Sunny Ham “People in a specific industry want to know who their market is,” said Sunny Ham in the Department of Nutrition and Food Science in the College’s School of Human Environmental Sciences. “Otherwise, they may waste time and effort in promoting their operations to those who are not their customers.”

So Ham set out to do what she believes is the first e-commerce research that sectors the industry.

With the assistance of the UK Survey Research Center, she used a random sampling to contact Kentuckians who were interviewed by phone about their use of online services for airlines, restaurants, lodging (hotels and motels), and travel destinations.

Ham’s survey also asked interviewees how long they had used the Internet and sought demographic information on age, gender, income, number in household, etc.

Those most likely to go online for products and services with airlines, restaurants, and lodging? People in the high income group ($70,000 or more a year) who have used the Internet for three or more years. Ham’s survey found that the less money people made and the less experience they had with the Internet, the less likely they were to go to it for help in these three areas.

The research showed that those who go to the Internet to find out about travel destinations were a little different from the other groups. Length of Internet use was still a factor, but instead of income, where people live mattered: those living in rural areas were less likely than those in suburban/city areas to use the Internet to find out about places to travel.

She also found that people visit travel and hospitality sites on the Internet for convenience and the desire to save money.

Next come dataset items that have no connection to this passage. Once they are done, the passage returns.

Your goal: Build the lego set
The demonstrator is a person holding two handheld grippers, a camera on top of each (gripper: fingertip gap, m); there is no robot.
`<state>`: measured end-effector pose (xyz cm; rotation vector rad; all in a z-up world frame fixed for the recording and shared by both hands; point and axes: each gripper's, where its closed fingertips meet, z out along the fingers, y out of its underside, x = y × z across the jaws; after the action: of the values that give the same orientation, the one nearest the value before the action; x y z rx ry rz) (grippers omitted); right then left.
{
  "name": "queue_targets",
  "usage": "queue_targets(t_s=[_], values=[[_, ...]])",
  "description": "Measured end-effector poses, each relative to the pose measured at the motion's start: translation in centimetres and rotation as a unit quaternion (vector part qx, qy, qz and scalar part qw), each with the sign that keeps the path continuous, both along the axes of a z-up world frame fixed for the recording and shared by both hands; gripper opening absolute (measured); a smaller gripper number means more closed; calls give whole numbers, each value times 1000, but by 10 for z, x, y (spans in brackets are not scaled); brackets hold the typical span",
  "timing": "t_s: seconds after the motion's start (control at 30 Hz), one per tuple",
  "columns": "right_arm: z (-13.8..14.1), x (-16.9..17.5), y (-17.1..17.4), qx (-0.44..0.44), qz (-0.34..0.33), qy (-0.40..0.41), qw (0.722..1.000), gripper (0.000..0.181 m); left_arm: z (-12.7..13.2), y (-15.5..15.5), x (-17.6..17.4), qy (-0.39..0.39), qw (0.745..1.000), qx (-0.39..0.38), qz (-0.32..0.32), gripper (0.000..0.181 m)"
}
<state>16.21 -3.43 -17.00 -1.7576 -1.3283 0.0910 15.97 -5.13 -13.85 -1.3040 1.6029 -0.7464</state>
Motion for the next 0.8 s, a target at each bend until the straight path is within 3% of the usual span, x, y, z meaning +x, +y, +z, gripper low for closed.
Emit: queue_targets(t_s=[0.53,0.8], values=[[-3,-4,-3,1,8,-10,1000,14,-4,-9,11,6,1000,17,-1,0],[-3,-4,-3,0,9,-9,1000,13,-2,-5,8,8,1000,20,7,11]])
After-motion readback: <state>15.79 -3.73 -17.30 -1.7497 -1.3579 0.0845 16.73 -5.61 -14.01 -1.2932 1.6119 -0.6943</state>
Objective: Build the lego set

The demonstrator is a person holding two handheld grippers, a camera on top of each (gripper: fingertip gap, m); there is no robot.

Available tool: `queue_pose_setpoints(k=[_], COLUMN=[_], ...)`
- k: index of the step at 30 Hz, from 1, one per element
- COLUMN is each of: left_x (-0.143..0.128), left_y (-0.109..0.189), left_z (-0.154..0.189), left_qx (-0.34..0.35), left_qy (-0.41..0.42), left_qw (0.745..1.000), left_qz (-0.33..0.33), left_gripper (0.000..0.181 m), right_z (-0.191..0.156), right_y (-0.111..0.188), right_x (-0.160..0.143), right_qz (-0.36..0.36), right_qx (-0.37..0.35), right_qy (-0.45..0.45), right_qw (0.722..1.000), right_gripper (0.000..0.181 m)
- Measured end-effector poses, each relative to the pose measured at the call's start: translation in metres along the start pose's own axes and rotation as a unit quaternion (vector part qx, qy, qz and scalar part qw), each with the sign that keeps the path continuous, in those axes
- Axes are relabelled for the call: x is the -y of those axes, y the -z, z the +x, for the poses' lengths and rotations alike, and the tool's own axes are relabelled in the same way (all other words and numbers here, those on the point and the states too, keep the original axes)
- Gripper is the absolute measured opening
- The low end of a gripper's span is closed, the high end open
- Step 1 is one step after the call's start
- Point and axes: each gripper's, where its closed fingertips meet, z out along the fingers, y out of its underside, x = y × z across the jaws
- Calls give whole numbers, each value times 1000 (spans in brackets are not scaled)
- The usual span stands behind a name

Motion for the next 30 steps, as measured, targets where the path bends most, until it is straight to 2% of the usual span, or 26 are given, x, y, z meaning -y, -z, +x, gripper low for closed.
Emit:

In Kentucky, where agritourism is playing a bigger and bigger role in our economy, Ham’s research could help producers and others wisely use the money they have available for online marketing.


Taking Business
by the e-Tail

Vanessa Jackson Vanessa Jackson, a faculty member in Merchandising, Apparel, and Textiles in the School of Human Environmental Sciences, believes greater use of e-commerce could increase customer base and cost efficiencies for rural businesses, providing an edge that could increase their chances of financial viability and survival.

She and two colleagues—Debra Cotterill, agent for family and consumer sciences in Mason County, and Leslie Stoel, assistant professor in the Department of Consumer Sciences at The Ohio State University, decided to find out to what extent rural business owners use the Internet in their business.

In interviews with a number of rural business owners in both states, they found that “very few used the Internet for actually building their own business,” Jackson said.

The research showed that most of those interviewed who use the Internet did so to gather information about suppliers. But when it came to actually making contact with those suppliers, they used the phone or regular mail.

These businesses also didn’t use the Internet to market their products, track inventory, maintain their financial records, or accept online orders.

It was clear to the researchers that reluctance to do business online has a lot to do with ease and familiarity with the technology. “Some people aren’t comfortable with it,” Jackson said.

Jackson and her colleagues now plan to produce a series of training modules that will, step by step, take rural business people through the learning curve about e-commerce. It will include information on:

  • how to use the Internet
  • how e-commerce can be beneficial to a
  • customer relations (customer contacts, advertising, developing customer relationships
  • applying electronic technology to a business’s finances.


These modules, once complete, will be available to local Cooperative Extension offices in Kentucky and Ohio to help rural businesses in both states learn how to use electronic tools. More successful rural businesses and a stronger rural economy could be the result.